The new production also features artistic direction from well-known figures in the opera world, exemplifying IU Opera Theater's new goal of giving IU students more practical experience by working alongside visiting professionals, a shift that follows the retirement of several faculty members. Visiting artists for "Xerxes" include stage director Tom Diamond, music director Gary Thor Wedow, set and costume designer Robert Perdziola, vocal coach Eiddwen Harrhy and dramaturg Cori Ellison.

"They form this dynamic, professional, scholarly group here, giving our students the chance to learn from them, make connections and really find out what it takes to put a top-notch production together," said Tim Stebbins, Music Arts Center executive director of production. "They're all widely recognized experts in their own right, and bringing them here to work on this production is exactly the kind of thing we were looking to do."

Diamond brings a long resume of helming opera, theater and film works to his inaugural direction of the Handel masterwork.

"This is my first time directing 'Xerxes,' although I have directed a lot of Handel and other Baroque operas," Diamond said. "What excites me most about this opera, aside from the wonderful music by one of the great operatic geniuses, is the complexity, cleverness and psychological truths of the story. Even though the work is about a real historical figure and events, the opera deals more with humanity than history. At the end of the day, it is about people who love desperately and obsessively, and ache from their inability to find any satisfaction."

"What Handel is so fantastic at doing is understanding the inner psychological life of the characters," said Wedow, a Jacobs alumnus who has established a reputation for historically informed performances with opera companies, festivals and choral organizations. "The orchestra is really another character in the opera. This production is going to be one of the most opulent and beautiful that Indiana University has ever seen."
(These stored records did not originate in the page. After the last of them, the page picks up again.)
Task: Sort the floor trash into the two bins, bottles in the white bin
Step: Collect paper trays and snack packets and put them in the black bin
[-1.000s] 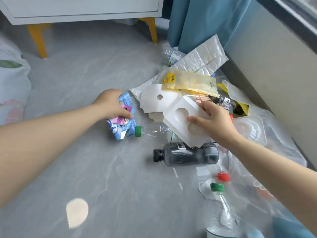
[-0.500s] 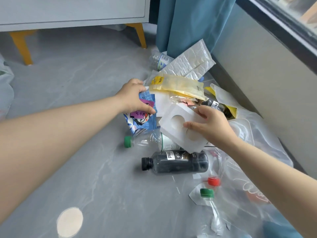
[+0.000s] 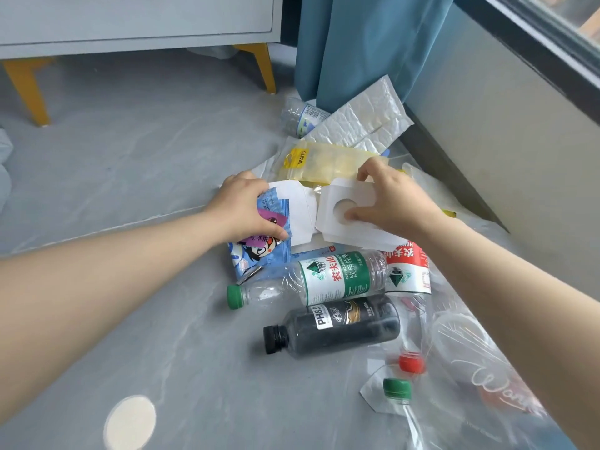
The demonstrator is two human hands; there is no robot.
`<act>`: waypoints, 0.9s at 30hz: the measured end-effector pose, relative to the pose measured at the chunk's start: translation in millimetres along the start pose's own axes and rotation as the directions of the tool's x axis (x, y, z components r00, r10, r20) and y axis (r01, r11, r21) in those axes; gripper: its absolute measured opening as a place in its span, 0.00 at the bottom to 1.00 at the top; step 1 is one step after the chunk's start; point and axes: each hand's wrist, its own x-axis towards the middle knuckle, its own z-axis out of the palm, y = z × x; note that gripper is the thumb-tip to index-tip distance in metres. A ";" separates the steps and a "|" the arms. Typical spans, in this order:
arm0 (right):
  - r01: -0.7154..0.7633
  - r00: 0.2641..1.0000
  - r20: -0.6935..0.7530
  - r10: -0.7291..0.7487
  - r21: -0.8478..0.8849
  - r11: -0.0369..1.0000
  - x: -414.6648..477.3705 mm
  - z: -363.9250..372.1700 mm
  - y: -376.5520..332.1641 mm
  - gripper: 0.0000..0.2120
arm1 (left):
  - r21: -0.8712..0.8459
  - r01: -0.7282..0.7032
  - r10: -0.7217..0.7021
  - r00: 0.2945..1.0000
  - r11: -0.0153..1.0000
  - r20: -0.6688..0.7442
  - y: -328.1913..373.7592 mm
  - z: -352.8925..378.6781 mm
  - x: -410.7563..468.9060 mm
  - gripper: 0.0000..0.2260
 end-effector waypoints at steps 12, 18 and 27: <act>-0.081 0.988 0.123 0.089 -0.063 0.995 16.9 2.5 1.1 0.54 | -0.030 0.081 -0.081 0.997 0.996 0.021 7.1 -1.9 -7.8 0.42; -0.089 0.966 0.221 0.132 -0.197 0.976 42.4 -1.1 2.1 0.68 | -0.041 0.079 -0.078 0.997 0.996 0.019 5.4 -0.8 -6.2 0.41; 0.027 0.967 0.253 0.020 -0.179 0.984 44.2 2.3 -7.5 0.37 | -0.053 0.100 -0.100 0.995 0.994 0.000 2.9 1.9 -6.9 0.31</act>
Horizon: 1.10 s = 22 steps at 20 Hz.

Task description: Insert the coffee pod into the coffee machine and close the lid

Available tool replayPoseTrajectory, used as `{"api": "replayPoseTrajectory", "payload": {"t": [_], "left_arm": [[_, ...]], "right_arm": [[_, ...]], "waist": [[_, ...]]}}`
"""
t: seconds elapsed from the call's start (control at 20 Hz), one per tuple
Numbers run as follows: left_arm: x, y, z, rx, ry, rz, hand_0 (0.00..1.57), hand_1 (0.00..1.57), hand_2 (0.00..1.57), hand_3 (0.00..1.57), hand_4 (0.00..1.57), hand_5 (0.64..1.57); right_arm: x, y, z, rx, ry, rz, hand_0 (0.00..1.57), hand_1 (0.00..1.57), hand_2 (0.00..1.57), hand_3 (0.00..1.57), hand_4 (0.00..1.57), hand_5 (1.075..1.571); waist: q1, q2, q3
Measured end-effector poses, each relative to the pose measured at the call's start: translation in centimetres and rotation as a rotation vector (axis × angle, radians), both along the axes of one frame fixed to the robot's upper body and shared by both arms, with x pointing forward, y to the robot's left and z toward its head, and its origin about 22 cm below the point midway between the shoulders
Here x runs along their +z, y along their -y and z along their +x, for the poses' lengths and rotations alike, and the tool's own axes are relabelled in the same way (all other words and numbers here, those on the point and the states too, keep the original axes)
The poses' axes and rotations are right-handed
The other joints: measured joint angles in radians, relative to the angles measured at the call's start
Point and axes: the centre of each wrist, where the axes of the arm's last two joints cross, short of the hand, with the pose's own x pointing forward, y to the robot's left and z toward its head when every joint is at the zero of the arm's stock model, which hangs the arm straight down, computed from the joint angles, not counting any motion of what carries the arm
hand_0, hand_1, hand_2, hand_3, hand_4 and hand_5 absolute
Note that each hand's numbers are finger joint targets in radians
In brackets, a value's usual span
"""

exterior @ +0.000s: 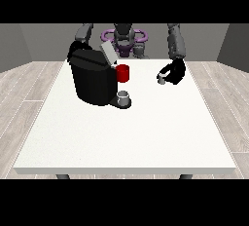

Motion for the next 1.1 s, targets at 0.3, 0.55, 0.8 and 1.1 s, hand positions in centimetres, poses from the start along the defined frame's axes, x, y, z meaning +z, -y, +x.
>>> {"api": "replayPoseTrajectory", "payload": {"t": [0.3,0.55,0.8,1.1], "left_arm": [[3.8,2.6,2.6,-0.102,0.006,-0.016,1.26,1.26,1.32,1.3,0.53,1.571],[7.4,4.2,4.3,-0.161,0.024,-0.02,1.27,1.27,1.34,1.29,0.55,1.571],[10.3,4.6,5.4,-0.166,0.057,-0.028,1.25,1.25,1.33,1.28,0.54,1.571],[14.2,5.2,6.7,-0.131,0.121,-0.014,1.02,1.02,1.21,1.23,0.5,1.571]], "right_arm": [[-2.1,1.6,0.0,-0.015,-0.047,-0.004,0.0,0.0,0.0,0.0,0.41,1.571],[-3.5,1.2,-0.3,-0.008,-0.063,-0.003,0.0,0.0,0.0,0.0,0.49,1.571],[-2.7,0.7,0.1,0.016,-0.047,-0.002,0.0,0.0,0.0,0.0,0.49,1.571],[-1.2,-0.1,0.8,0.053,0.003,-0.007,0.0,0.0,0.0,0.0,0.51,1.571]], "waist": [[0.025,-0.054,0.0004],[0.021,-0.085,0.0002],[-0.01,-0.076,0.0002],[-0.057,-0.046,-0.0001]]}}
Award-winning set and costume designer Perdziola is working with IU Opera Theater for the first time.

"The set for 'Xerxes' is styled with pieces of selective realism that exist in a black space," he said. "These pieces evoke architectural classicism, nature and stately bits of interior. The realism is meant to be enough to anchor the piece when needed to imperial surroundings, abundant garden or woods and a temple. For clothing, my intention was to evoke a pre-Raphaelite line with the women and middle-19th-century soldiers for the men."

The project marks the fifth collaboration for Diamond and Wedow, including the successful 2009 IU Opera production of Handel's "Giulio Cesare."

Even though the piece is written in the Baroque era, it is about an ancient, classical figure. Xerxes was the emperor of Persia circa 480 BC and the first to merge the Eastern and Western worlds, via his armada of ships creating a "bridge." But while based on fact, this production will be more fairytale than history lesson, according to Diamond.

"Handel was interested in human behavior in all its diversity," Diamond said. "I truly believe he was plugged into something bigger than all of us."

The Feb. 1 and 2 performances of "Xerxes" will be live-streamed via the IU Music Live site.

A free public discussion about the opera will be presented at noon Friday, Feb. 1, in Ford-Crawford Hall. Ellison will lead Diamond, Wedow and Harrhy, professor of vocal studies at the Royal College of Music in London, through an in-depth overview of the creation of IU Opera's latest production.

The project is underwritten by the Georgina Joshi Fund -- administered by The Georgina Joshi Foundation Inc. and the Indiana University Foundation -- which was established to encourage and support the student performance of Handel's operas and oratorios. It is the goal of The Georgina Joshi Foundation Inc. that Jacobs School of Music students be able to study and perform major works of Handel every year.